Suspected Causes and Sensor Limitations

  • Many speculate vision/sensor failure: bright sun, dynamic range limits, lack or mis-use of LiDAR/mmWave, or confusion from specular reflections.
  • Later info clarifies the drones hit a vertical crane cable, not the crane structure, shifting focus to thin-object detection (cables, wires).
  • Several commenters note that cables are notoriously hard to see for both humans and machines, but others counter that modern LiDAR/mmWave systems can detect them reliably and are already used for powerline inspection.

Two Drones, Same Obstacle

  • The fact that two drones “flying back to back” hit the same cable is seen as evidence of a systemic issue: route planning, “see and avoid” logic, or insufficient geofencing after the first crash.
  • Some argue it shows a bug or flaw in the overall approach, not a single hardware anomaly; others say two events still don’t prove a fundamental concept failure.

Safety, Risk to Workers, and Externalities

  • Strong concern about 80 lb drones flying low over construction sites and rooftops; scenarios include knocking roofers off roofs or falling onto bystanders.
  • One person was reportedly treated for smoke inhalation, reinforcing fears of ground risk.
  • Debate over whether the public should bear these risks so companies can test delivery concepts.

Regulation, Accountability, and Investigations

  • Discussion of FAA approval, BVLOS waivers, “see and avoid” responsibilities, and whether NTSB/FAA or local police should lead investigations.
  • Some point to gaps: cranes not always in NOTAMs, low-altitude UAS not well-covered by existing obstacle data.
  • Others argue that aviation norms (never fly under structures, maintain conservative clearances) already exist and should have prevented this.

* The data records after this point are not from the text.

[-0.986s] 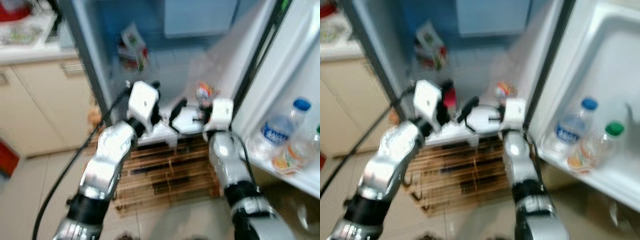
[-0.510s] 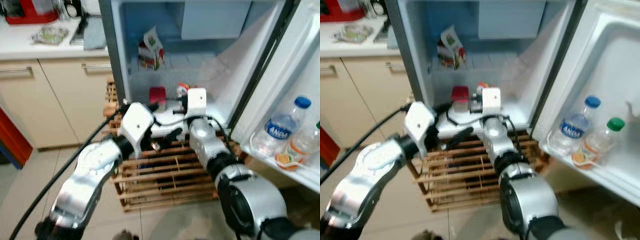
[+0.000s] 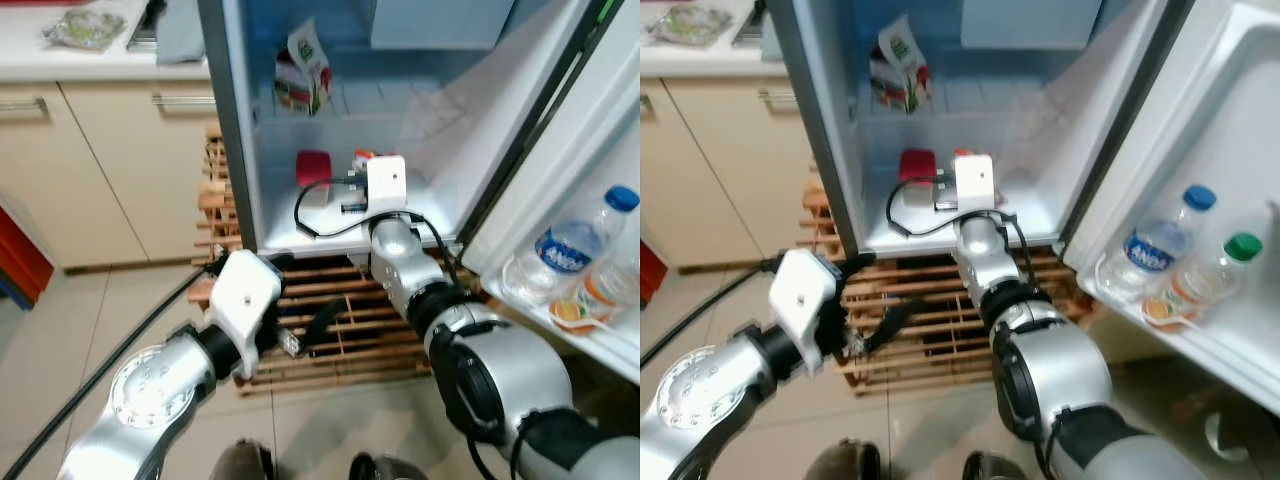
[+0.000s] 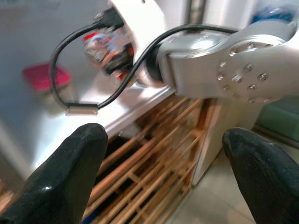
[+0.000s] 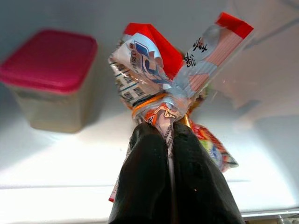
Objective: Restocking fridge
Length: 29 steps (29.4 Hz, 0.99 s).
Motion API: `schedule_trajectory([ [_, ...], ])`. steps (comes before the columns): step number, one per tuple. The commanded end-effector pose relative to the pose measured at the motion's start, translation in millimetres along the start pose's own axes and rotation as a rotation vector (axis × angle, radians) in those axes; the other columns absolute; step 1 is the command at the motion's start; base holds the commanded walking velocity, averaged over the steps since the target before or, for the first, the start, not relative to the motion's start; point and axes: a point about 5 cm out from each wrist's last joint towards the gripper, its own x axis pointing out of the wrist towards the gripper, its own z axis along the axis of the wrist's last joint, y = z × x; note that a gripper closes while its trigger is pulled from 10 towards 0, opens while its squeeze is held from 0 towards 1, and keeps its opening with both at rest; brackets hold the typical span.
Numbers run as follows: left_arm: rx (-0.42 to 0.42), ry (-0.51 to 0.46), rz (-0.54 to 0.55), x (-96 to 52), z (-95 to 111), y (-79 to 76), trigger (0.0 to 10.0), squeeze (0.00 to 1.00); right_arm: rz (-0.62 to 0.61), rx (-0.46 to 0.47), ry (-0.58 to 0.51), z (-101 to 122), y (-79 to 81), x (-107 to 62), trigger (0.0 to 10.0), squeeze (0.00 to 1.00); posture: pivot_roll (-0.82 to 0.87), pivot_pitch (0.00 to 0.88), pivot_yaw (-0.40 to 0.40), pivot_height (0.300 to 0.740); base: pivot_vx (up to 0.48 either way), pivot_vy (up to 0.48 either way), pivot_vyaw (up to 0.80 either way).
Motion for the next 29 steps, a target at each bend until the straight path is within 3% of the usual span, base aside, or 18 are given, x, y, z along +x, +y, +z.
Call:
schedule_trajectory([
  [1, -0.002, 0.004, 0.013, -3.9, 2, -1.4, 10.0, 0.0, -0.026, -0.025, -0.021, 9, -4.6, 2.6, 0.0, 1.0, 0.33, 0.236, -0.067, 0.74, 0.0, 0.0, 0.0],
  [2, -0.011, 0.01, 0.024, -7.4, 2, -3.2, 10.0, 0.0, -0.021, -0.042, -0.026, 10, -4.5, 3.0, 10.0, 1.0, 0.34, 0.252, -0.073, 0.74, 0.0, 0.0, 0.0],
  [6, -0.038, 0.057, 0.071, -21.1, -3, -11.6, 10.0, 0.0, 0.022, -0.115, -0.099, 27, 2.6, 3.9, 10.0, 1.0, 0.37, 0.31, -0.085, 0.74, 0.0, 0.0, 0.0],
  [15, -0.045, 0.082, 0.1, -30.1, -2, -20.5, 10.0, 0.0, 0.006, -0.099, -0.176, 50, 2.6, 5.6, 10.0, 1.0, 0.39, 0.345, -0.109, 0.74, 0.0, 0.0, 0.0],
  [26, -0.041, 0.078, 0.078, -20.3, -3, -19.2, 10.0, 0.0, -0.011, -0.112, -0.315, 82, -7.4, 7.4, 10.0, 1.0, 0.35, 0.33, -0.106, 0.74, 0.0, 0.0, 0.0],
  [27, -0.05, 0.073, 0.074, -19.3, -3, -18.6, 10.0, 0.0, -0.023, -0.106, -0.318, 83, -9.3, 7.6, 10.0, 1.0, 0.35, 0.326, -0.107, 0.74, 0.0, 0.0, 0.0],
  [29, -0.049, 0.068, 0.094, -18.2, -2, -16.6, 10.0, 0.0, -0.02, 0.009, -0.279, 81, -13.0, 9.0, 10.0, 1.0, 0.36, 0.325, -0.108, 0.74, 0.0, 0.0, 0.0],
])
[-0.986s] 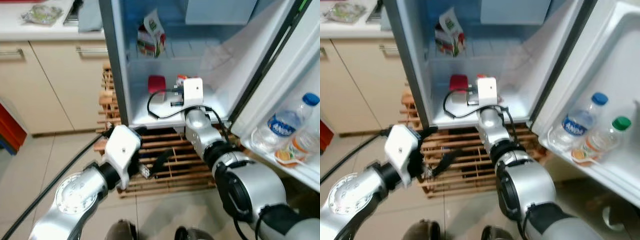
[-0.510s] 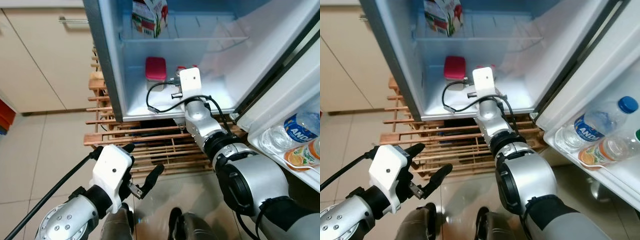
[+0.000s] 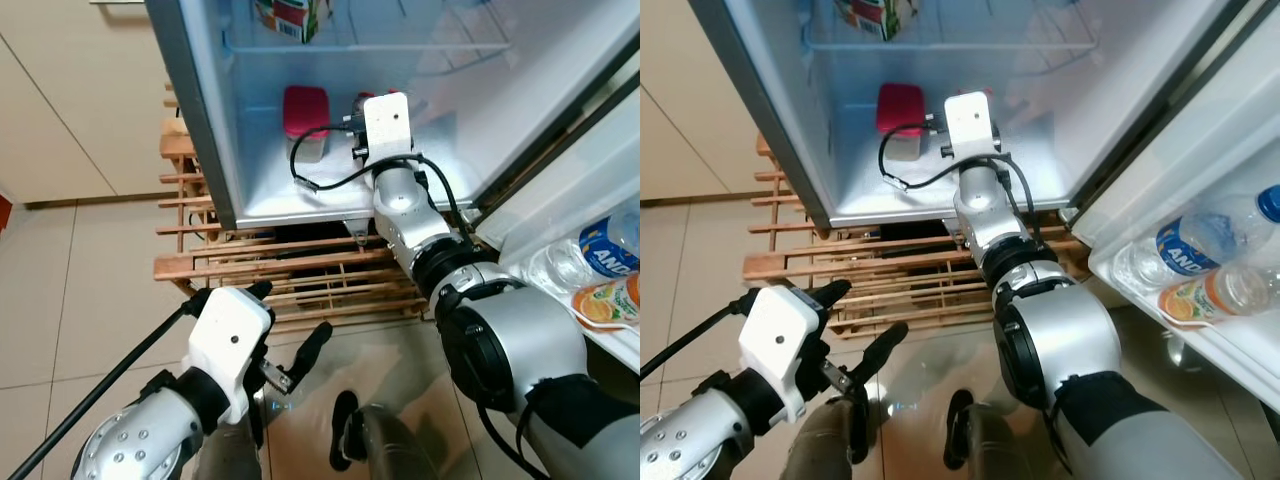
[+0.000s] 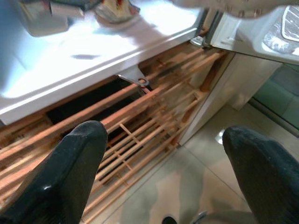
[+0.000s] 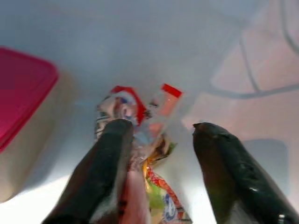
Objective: Restocking fridge
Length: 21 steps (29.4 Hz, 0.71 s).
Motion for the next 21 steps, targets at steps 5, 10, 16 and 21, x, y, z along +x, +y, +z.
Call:
schedule_trajectory([
  [5, -0.06, 0.019, -0.003, 2.2, -4, -6.3, 10.0, 0.0, -0.008, 0.135, 0.044, -3, -3.9, 0.7, 10.0, 1.0, 0.36, 0.324, -0.109, 0.74, 0.0, 0.0, 0.0],
  [10, -0.075, 0.034, -0.04, 5.0, -8, -12.1, 10.0, 0.0, -0.006, 0.136, 0.034, 0, -4.9, 2.0, 10.0, 1.0, 0.34, 0.314, -0.103, 0.74, 0.0, 0.0, 0.0],
  [16, -0.059, 0.02, -0.048, 17.1, -9, -4.7, 10.0, 0.0, 0.001, 0.153, -0.026, 13, -7.3, 5.2, 10.0, 1.0, 0.3, 0.257, -0.096, 0.74, 0.0, 0.0, 0.0],
  [21, -0.059, -0.01, -0.05, 31.0, -6, 3.0, 10.0, 0.0, -0.021, 0.152, -0.104, 22, -10.8, 5.4, 10.0, 1.0, 0.26, 0.194, -0.085, 0.74, 0.0, 0.0, 0.0],
])
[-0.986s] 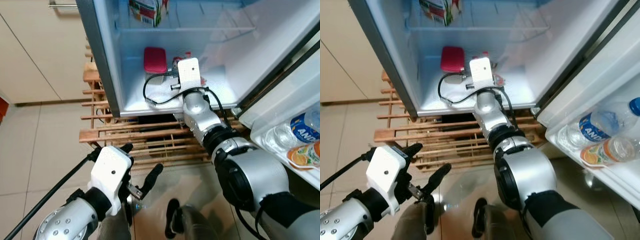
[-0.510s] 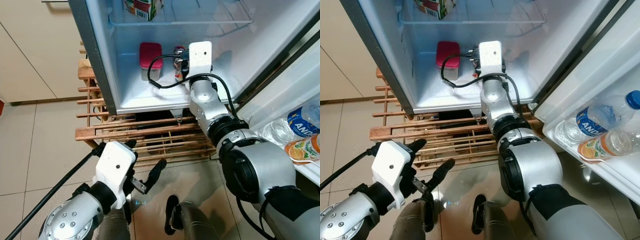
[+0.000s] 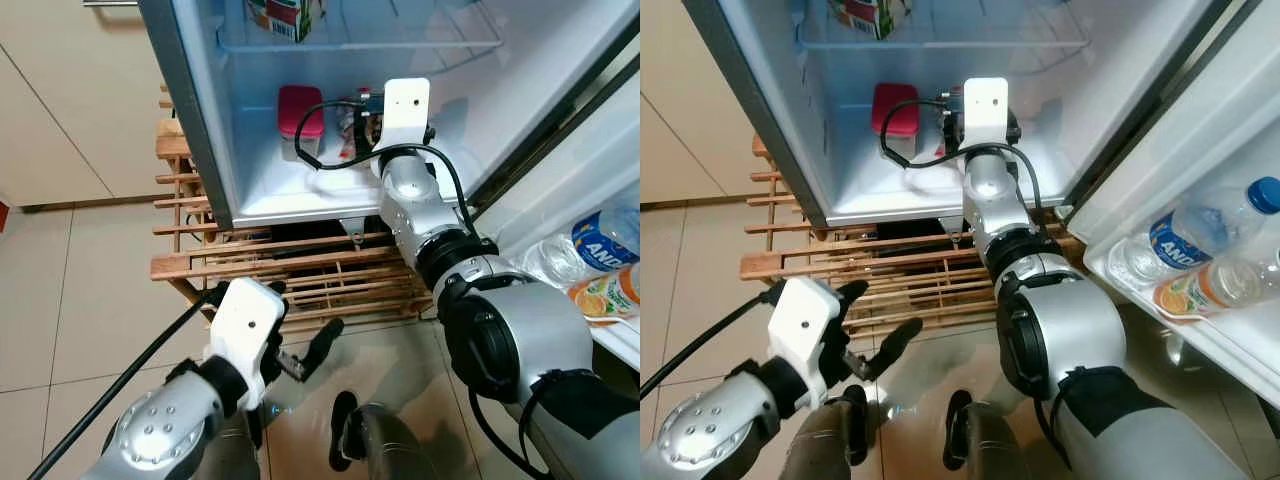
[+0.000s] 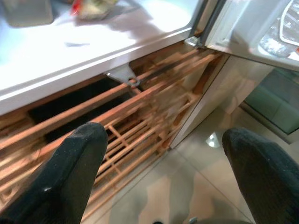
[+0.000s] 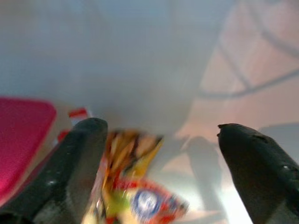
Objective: Restocking fridge
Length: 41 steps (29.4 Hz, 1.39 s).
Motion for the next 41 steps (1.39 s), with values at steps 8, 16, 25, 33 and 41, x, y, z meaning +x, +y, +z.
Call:
schedule_trajectory([
  [8, 0.036, -0.056, -0.047, 37.4, 2, 14.7, 10.0, 0.0, 0.025, -0.008, -0.228, 14, 1.4, -7.1, 10.0, 1.0, 0.17, 0.027, -0.064, 0.74, 0.0, 0.0, 0.0],
  [16, -0.038, -0.086, 0.1, 58.3, -11, 55.6, 10.0, 0.0, 0.022, -0.077, -0.218, -25, -17.1, -28.5, 10.0, 0.79, 0.05, 0.0, -0.015, 0.74, 0.0, 0.0, 0.0],
  [25, -0.076, -0.086, 0.342, 43.5, -28, 93.5, 10.0, 0.0, 0.019, 0.016, -0.094, -72, -50.0, -67.8, 10.0, 0.0, 0.01, 0.0, -0.017, 0.74, 0.0, 0.0, 0.0],
  [33, -0.091, -0.177, 0.462, 42.3, -6, 107.8, 10.0, 0.0, 0.071, -0.018, -0.021, -104, -67.0, -117.4, 10.0, 0.0, 0.0, 0.0, 0.0, 0.74, 0.0, 0.0, 0.0],
  [41, -0.06, -0.23, 0.388, 74.5, 12, 99.6, 10.0, 0.0, 0.033, 0.062, 0.174, -138, -63.5, -131.7, 10.0, 0.0, -0.04, 0.0, 0.034, 0.74, -0.211, -0.197, 0.0],
])
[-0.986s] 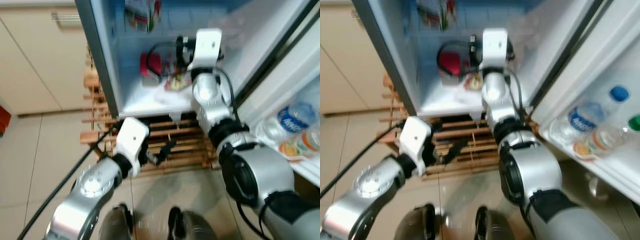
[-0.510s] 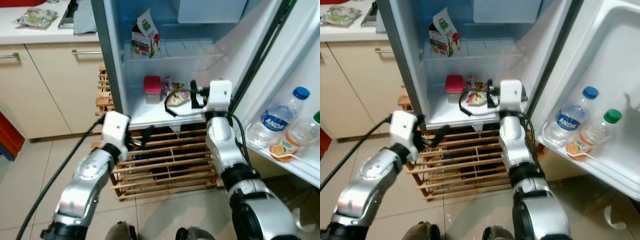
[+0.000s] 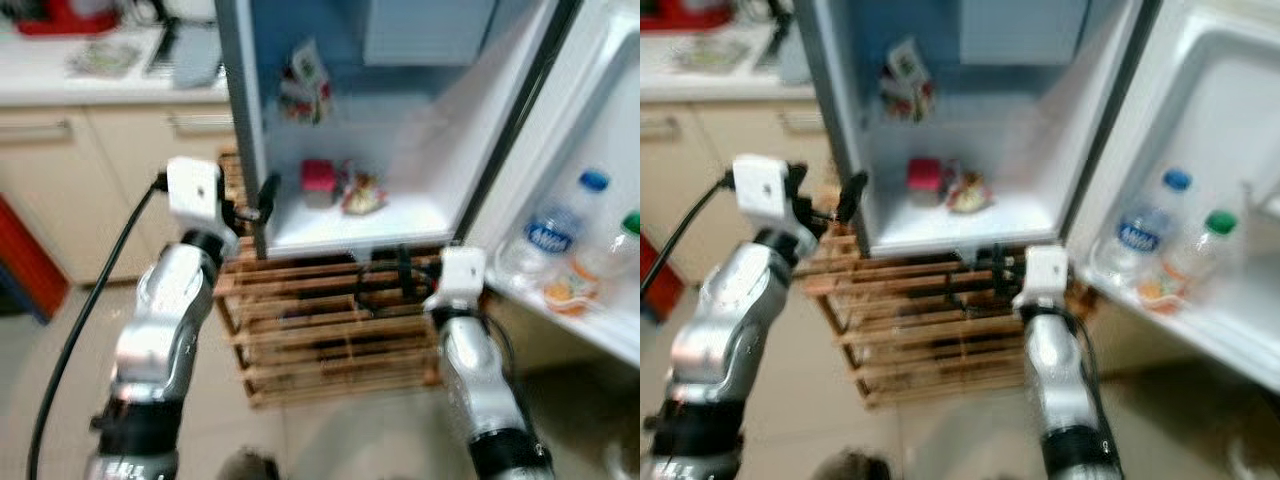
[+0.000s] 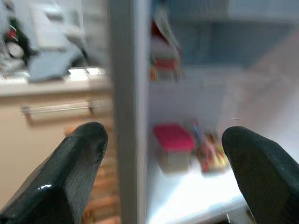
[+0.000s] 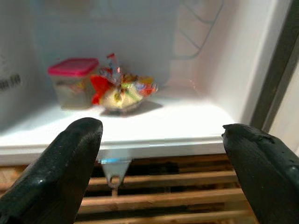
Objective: Restocking fridge
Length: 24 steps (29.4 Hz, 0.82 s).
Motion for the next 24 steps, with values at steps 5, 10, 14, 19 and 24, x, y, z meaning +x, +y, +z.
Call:
schedule_trajectory([
  [5, 0.034, 0.017, -0.011, 4.7, -7, -4.4, 10.0, 0.0, 0.031, -0.019, -0.005, 7, 3.1, 0.6, 10.0, 0.0, -0.05, 0.0, 0.026, 0.74, -0.323, -0.353, 0.0],
  [10, 0.022, 0.008, -0.016, 7.5, -9, -7.0, 10.0, 0.0, 0.028, -0.042, 0.024, 0, -3.3, -4.2, 10.0, 0.0, -0.06, 0.0, 0.026, 0.74, -0.063, -0.073, 0.0],
  [14, 0.021, 0.011, -0.033, 4.1, -13, -8.9, 10.0, 0.0, 0.023, -0.046, 0.032, -2, -6.9, -7.1, 10.0, 0.0, -0.06, 0.0, 0.028, 0.74, 0.0, 0.0, 0.0],
  [19, 0.016, 0.021, -0.071, -0.9, -20, -11.1, 10.0, 0.0, -0.019, -0.086, 0.121, -20, -23.7, -20.4, 10.0, 0.0, -0.06, 0.0, 0.036, 0.74, 0.05, -0.081, 0.0],
  [24, 0.04, 0.025, -0.08, 0.1, -24, -12.7, 10.0, 0.0, -0.074, -0.153, 0.159, -26, -28.9, -24.7, 10.0, 0.0, -0.07, 0.0, 0.044, 0.74, 0.318, -0.355, 0.0],
])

Design Choices and Alternatives

  • Comparisons with Zipline’s high-altitude, tethered “delivery pod” model, seen as inherently safer and quieter than landing a heavy drone in yards.
  • Mention of mmWave radar, LiDAR, and specialized cable-detection tech that Amazon appears not to have fully leveraged.
  • Some highlight China’s structured “low altitude economy” and drone traffic systems as a contrasting approach.

Do We Even Need Drone Delivery?

  • Split views: some excited for personal drone delivery and “Jetsons” conveniences; others see it as unnecessary, risky “move fast and break things” applied to the sky.
  • Alternatives like parcel lockers, building-level hubs, and just going downstairs are proposed as safer, simpler options.